Here’s my seasonal update of stuff you don’t need to know about, but then welcome to the Internet. What I’m writing Soon I will be self-publishing my third poetry collection, Fool’s Wood. It’s seven years since my last one and this collection has taken longer because of LIFE. There will be a booklet and also…

The violet webcap returns 💜

As seen on 11th October 2022

On a recent visit to a local woodland, I accidentally stumbled into teletubbyland. I don’t mean some bizarre, super-rich person’s eco village, simply that I had bumped into one of the characters from this incredibly weird but very popular childrens TV programme.

Violet webcap

Of course I’m not actually seriously saying that some giant purple baby thing with an antenna on its head was hanging out in the woods – wouldn’t surprise you though, really – but something in its image. I’m talking about a violet webcap (Cortinarius violacious).

This is a species that I saw for the first time last autumn in nearly the exact same spot, almost a year to the day (above, in mature form).

Bay bolete

Moving to less colourful characters, in the same area I found a large community of bolete mushrooms, a mix of bay bolete (Imlera badia) and ceps (Boletus edulis). I didn’t pick any if you were wondering, but I did take some pictures!

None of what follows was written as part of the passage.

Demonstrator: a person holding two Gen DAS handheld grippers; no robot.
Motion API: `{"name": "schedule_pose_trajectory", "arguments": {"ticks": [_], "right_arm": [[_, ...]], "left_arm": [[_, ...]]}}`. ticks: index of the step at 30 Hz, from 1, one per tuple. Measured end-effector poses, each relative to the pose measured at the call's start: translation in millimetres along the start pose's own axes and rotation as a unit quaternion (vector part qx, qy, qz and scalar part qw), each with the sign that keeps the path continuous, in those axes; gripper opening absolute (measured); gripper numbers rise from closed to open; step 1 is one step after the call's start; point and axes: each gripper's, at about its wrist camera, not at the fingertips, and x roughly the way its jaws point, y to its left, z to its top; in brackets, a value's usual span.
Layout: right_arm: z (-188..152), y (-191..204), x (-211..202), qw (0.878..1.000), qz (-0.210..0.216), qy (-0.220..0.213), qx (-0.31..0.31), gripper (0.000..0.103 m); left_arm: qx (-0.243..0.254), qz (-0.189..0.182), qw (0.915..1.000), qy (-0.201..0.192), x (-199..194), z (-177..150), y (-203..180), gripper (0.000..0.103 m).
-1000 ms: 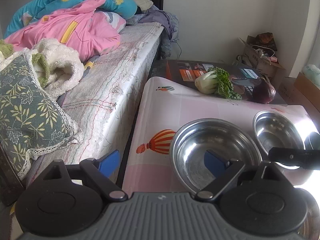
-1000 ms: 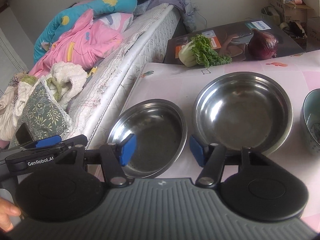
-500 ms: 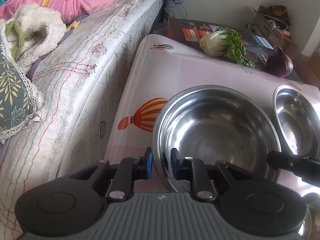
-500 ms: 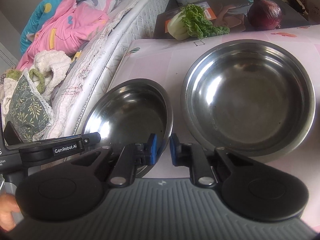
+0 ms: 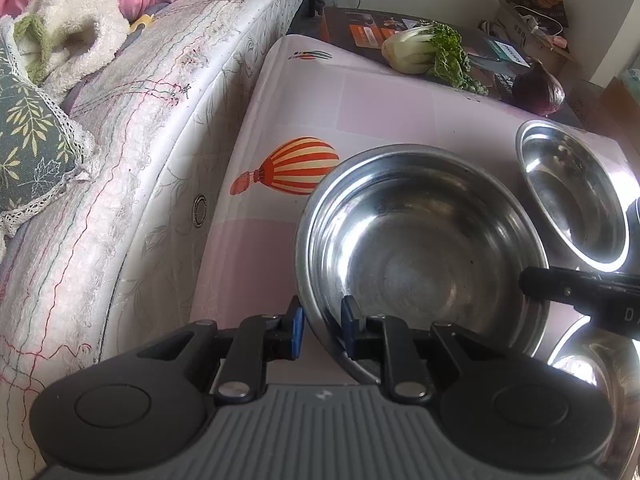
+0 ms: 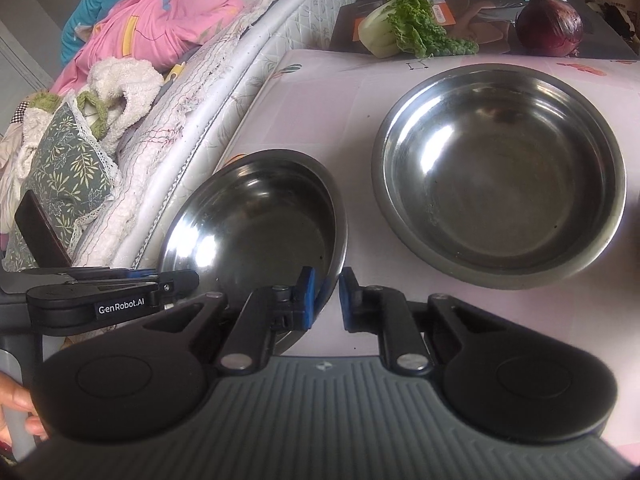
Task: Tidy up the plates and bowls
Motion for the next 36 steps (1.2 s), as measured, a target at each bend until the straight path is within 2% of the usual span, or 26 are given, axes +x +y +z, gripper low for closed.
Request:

This is a rather tellytubby-esque bolete, with its friends in the background. There were huge numbers of fungi here, a lovely thing to see. I posted about these recently.

Fly agaric

Of course it would be wrong to leave the wild emojis out of this post, which appear to be having a very good year indeed.

I was doing the rather annoying thing of using two cameras for this walk, which meant having hands full but trying to crouch down and not tumble downhill at the same time. I used my wider angle zoom lens for this lovely little russula. The sunlight touched its cap at the perfcet moment to create some very nice highlighting. More and more I think I prefer images where the mushroom can be seen within its habitat.

Here’s some more interesting perspective. I couldn’t work out what this bracket fungus was from afar. It was growing in the barkless section of a beech tree that had part collapsed.

This illustrates it a bit better. I’ve not done any work to try and identify it just yet so am not sure of the species. As ever, if you do know please pop me a comment below.

I struggled to get a picture I was entirely happy with here. This is a false deathcap (Amanita citrina), a common species in oak and beech woodlands. This one was in perfect condition. The light from the sun in the background was quite harsh. I used my phone torch to highlight the gills and stipe.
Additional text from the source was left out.